WHAT TO PRODUCE —
Reproduce precisely the lines of the listing below, starting with the line that contains "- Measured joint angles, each" and stopping after the line that contains "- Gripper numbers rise"; include nothing else.

DATA EXTRACTS —
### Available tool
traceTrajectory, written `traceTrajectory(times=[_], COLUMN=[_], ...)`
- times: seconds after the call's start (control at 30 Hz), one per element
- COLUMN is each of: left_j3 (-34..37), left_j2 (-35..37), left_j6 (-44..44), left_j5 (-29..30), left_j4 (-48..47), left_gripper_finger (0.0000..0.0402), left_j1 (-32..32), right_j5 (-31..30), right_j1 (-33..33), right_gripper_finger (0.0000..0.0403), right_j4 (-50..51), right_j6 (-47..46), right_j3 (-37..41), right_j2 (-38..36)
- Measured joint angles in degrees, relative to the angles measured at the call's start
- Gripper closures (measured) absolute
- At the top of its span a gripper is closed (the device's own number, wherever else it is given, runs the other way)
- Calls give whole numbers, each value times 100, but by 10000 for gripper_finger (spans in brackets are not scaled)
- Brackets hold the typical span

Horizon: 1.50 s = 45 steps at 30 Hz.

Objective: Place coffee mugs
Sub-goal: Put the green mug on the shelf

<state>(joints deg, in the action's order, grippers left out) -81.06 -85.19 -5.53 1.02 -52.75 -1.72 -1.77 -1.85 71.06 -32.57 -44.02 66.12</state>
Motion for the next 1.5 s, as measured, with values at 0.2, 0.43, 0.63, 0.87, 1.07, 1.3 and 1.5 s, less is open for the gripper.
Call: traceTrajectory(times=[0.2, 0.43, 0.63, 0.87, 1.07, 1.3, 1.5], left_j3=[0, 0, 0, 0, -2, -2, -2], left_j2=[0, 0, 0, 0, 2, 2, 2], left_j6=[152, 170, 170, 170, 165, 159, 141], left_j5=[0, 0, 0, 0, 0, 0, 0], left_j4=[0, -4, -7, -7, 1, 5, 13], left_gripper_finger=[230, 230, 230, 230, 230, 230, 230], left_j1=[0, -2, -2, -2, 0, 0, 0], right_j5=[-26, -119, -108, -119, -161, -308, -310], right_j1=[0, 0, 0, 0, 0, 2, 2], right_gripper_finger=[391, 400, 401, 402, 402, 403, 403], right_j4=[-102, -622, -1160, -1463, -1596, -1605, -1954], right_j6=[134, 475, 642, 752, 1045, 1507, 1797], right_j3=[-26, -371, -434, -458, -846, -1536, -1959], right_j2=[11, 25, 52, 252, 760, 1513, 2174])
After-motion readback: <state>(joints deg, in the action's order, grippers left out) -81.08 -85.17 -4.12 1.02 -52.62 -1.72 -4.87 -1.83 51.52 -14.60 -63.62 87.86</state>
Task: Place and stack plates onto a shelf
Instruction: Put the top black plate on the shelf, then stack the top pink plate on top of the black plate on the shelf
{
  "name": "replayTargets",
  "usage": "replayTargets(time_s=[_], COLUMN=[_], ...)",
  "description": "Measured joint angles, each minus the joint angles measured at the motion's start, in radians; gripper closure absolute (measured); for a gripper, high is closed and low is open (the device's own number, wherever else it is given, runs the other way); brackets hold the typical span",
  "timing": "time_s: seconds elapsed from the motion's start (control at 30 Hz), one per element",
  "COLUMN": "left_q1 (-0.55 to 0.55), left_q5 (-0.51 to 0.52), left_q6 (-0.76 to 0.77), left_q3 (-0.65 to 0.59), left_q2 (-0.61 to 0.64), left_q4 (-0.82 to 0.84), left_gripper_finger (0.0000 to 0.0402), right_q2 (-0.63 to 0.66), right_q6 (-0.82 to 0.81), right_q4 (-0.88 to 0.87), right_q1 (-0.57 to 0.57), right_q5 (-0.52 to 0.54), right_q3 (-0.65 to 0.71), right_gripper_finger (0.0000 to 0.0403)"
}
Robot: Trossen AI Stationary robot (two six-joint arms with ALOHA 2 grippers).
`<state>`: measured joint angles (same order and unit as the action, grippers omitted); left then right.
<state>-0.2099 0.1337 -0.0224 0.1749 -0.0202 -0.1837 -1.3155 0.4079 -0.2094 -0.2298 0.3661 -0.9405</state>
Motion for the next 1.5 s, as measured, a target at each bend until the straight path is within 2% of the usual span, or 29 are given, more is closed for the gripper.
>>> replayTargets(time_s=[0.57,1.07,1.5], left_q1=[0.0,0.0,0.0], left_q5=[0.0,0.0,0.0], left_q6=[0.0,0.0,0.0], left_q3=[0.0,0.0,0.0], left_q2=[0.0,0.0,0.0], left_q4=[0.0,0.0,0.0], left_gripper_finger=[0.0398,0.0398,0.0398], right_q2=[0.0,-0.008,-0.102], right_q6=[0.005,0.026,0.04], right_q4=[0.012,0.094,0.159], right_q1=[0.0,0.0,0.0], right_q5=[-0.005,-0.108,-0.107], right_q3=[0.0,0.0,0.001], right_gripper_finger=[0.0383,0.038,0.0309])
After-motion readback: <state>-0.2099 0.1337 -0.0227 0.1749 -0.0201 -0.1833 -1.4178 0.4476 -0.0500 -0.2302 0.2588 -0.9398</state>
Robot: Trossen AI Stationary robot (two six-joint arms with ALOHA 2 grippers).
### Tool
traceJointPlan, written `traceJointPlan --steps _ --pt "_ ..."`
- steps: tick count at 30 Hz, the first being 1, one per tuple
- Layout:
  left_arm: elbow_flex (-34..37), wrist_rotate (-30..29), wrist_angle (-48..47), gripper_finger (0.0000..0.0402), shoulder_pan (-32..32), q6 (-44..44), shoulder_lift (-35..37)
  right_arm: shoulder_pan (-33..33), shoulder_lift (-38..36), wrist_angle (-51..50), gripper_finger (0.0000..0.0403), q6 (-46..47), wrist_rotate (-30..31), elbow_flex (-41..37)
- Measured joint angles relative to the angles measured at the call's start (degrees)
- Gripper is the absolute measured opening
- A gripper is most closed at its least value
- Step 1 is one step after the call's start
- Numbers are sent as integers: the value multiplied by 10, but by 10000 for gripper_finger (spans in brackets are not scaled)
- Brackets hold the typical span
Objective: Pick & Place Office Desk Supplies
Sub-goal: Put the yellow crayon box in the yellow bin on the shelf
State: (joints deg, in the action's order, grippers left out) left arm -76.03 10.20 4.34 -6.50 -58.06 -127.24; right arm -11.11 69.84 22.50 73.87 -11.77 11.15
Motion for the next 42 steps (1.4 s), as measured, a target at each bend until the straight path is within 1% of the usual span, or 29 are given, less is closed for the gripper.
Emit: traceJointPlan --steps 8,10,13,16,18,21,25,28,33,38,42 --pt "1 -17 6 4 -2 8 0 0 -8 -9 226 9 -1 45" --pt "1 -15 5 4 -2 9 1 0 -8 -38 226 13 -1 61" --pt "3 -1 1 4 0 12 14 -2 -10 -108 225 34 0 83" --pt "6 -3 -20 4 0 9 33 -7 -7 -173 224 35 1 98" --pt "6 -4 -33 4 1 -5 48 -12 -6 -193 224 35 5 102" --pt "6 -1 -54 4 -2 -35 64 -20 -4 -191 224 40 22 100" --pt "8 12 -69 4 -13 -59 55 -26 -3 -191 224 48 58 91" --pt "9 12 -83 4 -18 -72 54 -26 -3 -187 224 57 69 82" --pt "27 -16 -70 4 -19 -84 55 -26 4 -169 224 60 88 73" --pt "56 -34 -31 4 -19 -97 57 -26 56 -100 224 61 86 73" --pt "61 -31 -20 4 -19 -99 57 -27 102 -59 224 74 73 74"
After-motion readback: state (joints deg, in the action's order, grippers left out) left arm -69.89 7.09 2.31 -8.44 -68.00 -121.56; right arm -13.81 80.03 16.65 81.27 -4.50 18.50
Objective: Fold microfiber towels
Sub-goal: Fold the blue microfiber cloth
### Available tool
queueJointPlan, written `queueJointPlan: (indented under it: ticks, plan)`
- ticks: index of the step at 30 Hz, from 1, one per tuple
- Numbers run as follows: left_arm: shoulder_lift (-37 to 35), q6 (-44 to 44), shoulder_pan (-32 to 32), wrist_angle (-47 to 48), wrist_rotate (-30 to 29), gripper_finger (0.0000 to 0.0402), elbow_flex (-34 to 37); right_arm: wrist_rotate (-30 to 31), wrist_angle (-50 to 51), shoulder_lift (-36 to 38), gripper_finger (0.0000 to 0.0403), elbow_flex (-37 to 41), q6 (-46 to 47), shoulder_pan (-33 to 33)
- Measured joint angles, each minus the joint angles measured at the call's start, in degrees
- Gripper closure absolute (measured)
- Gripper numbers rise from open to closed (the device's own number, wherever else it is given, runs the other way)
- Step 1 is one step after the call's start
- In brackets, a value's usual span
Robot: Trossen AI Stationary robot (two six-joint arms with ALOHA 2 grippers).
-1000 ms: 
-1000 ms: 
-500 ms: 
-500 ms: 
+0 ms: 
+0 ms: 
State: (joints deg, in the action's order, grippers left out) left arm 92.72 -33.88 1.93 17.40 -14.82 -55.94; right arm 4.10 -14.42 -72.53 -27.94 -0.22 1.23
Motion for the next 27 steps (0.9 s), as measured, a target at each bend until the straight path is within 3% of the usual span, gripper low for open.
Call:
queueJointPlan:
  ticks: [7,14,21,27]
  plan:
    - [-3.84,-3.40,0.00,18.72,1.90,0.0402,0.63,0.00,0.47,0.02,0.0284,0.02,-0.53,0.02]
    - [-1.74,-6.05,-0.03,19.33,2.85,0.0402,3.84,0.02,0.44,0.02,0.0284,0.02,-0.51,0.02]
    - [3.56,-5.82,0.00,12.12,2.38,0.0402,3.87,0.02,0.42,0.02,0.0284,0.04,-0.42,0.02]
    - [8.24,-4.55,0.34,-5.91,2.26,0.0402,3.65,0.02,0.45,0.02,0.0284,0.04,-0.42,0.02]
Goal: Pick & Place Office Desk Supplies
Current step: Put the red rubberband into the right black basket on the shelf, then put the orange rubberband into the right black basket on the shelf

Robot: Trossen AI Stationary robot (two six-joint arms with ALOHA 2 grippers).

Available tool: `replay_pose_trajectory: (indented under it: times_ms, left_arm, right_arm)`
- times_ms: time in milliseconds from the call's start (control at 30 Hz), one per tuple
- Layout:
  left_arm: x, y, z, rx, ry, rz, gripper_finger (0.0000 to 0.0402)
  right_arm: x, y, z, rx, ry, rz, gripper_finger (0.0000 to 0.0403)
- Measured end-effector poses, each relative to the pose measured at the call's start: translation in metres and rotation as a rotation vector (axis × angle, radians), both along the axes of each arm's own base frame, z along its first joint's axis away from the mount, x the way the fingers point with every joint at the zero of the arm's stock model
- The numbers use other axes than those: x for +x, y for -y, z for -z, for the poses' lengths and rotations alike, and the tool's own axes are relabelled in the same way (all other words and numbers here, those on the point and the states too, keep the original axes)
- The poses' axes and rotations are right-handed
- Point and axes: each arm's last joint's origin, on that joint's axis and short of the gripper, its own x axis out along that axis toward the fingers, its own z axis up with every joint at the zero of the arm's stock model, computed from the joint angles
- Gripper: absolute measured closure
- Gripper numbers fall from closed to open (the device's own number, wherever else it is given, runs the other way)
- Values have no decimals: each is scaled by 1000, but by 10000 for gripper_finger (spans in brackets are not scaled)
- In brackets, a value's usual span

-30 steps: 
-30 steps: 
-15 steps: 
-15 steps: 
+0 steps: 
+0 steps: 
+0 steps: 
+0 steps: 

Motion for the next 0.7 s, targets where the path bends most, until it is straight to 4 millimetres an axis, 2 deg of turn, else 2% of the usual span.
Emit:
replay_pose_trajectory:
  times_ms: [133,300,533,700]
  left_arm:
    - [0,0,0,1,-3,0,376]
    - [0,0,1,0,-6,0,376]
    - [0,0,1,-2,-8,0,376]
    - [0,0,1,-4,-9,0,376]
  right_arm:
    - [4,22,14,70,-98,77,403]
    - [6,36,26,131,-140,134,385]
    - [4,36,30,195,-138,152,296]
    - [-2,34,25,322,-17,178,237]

REPLY TO THE EXERCISE —
- Measured joint angles, each minus the joint angles measured at the call's start, in degrees
- Gripper closure absolute (measured)
- Gripper numbers rise from open to closed (the device's own number, wherever else it is given, runs the other way)

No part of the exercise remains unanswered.